Could you show all lines in the entries below that contain the string "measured"?

(MATERIAL PROVIDED)

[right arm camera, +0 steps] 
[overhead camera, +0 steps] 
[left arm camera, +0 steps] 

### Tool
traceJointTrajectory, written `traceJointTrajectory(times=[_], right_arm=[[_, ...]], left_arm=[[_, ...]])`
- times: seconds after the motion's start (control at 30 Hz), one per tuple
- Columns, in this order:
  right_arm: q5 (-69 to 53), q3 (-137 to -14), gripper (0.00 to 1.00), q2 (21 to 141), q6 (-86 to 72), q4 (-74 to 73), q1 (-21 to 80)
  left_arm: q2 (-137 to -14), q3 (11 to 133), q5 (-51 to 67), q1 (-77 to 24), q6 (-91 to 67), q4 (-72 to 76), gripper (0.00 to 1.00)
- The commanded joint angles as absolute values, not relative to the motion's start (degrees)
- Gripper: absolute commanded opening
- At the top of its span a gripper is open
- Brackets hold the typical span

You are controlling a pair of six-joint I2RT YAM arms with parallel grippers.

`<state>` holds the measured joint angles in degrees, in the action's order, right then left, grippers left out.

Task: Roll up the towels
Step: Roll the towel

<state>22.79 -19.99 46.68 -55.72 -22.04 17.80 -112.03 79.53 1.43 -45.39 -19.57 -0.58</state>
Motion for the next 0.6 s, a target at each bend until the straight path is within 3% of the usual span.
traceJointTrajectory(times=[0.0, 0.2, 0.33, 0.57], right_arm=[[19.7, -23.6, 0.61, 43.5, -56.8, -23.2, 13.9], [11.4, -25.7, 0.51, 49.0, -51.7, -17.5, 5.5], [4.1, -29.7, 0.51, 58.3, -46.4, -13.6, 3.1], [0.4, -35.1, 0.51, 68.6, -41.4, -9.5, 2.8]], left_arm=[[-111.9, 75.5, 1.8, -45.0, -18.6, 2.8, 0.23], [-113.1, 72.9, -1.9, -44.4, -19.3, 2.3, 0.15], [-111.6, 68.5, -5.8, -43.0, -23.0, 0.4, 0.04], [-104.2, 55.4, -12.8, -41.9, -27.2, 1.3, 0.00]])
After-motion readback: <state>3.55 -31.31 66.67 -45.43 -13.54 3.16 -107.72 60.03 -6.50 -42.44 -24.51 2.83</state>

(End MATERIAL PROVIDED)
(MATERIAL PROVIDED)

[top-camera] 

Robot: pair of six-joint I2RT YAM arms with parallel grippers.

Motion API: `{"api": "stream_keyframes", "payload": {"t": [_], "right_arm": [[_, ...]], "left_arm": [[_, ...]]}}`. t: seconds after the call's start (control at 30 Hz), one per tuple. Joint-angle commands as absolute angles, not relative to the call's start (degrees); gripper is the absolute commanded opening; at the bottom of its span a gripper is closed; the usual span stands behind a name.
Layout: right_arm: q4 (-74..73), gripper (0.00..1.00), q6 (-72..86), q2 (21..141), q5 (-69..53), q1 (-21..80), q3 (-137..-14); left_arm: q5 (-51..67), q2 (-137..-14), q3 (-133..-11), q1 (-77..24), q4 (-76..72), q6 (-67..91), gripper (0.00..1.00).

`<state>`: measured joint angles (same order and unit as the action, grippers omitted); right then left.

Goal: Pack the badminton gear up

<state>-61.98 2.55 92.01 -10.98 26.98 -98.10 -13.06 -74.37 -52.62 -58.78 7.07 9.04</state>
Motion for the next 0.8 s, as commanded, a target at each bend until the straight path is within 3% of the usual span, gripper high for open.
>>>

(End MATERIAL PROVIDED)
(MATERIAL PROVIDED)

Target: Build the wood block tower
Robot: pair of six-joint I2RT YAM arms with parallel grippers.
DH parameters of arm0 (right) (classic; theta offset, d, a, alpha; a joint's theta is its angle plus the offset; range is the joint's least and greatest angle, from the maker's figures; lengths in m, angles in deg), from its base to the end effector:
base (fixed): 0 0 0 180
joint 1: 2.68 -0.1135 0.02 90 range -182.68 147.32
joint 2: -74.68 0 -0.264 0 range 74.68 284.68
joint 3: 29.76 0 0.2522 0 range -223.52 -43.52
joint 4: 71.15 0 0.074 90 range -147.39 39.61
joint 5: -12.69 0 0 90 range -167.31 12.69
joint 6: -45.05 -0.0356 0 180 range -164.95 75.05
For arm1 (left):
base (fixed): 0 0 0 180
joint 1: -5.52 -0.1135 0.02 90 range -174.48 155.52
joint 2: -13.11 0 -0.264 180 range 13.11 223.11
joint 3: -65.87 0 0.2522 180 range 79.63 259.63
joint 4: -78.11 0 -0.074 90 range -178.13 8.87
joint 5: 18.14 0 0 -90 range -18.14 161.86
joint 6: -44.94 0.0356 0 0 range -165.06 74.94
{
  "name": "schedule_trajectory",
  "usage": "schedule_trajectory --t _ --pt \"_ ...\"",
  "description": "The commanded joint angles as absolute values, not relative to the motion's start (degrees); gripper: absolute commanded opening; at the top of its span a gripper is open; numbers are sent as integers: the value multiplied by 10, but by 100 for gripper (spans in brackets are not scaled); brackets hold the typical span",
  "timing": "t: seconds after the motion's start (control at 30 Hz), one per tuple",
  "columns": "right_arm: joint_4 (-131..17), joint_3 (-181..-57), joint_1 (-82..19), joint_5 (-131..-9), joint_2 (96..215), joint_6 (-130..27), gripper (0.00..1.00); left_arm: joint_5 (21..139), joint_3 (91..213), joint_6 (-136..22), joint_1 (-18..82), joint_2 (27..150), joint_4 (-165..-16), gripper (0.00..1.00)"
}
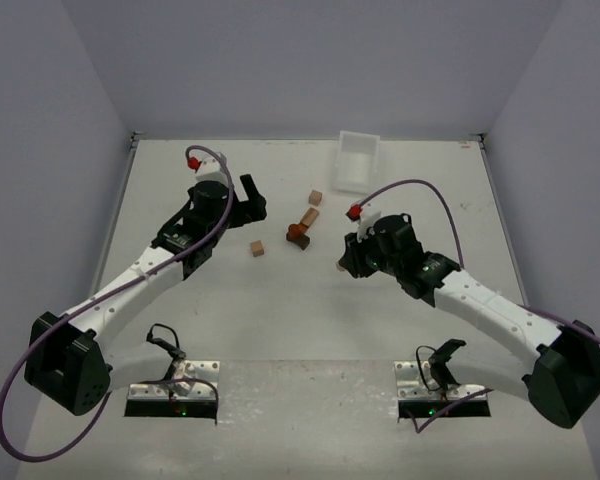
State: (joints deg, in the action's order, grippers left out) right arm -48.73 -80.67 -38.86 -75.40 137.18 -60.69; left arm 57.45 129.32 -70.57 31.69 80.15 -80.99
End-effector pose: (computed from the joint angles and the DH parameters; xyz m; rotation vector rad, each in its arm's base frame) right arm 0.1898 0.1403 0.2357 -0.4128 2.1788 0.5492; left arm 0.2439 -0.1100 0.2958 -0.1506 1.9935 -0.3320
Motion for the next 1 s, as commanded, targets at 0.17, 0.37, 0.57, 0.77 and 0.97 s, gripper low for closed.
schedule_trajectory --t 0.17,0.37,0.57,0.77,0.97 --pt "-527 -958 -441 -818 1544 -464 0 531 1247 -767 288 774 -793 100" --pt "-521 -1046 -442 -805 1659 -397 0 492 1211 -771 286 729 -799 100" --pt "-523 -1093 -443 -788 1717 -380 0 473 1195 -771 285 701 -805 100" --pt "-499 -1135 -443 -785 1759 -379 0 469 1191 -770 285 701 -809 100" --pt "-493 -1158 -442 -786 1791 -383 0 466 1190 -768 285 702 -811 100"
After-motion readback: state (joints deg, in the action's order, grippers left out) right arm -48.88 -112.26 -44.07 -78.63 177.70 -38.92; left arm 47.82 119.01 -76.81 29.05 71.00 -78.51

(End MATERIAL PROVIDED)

:: EXERCISE RESPONSE ::
`<state>` holds the measured joint angles in degrees, in the action's order, right then left, grippers left out.
`<state>`: measured joint angles (same order and unit as the action, grippers omitted); right then left.

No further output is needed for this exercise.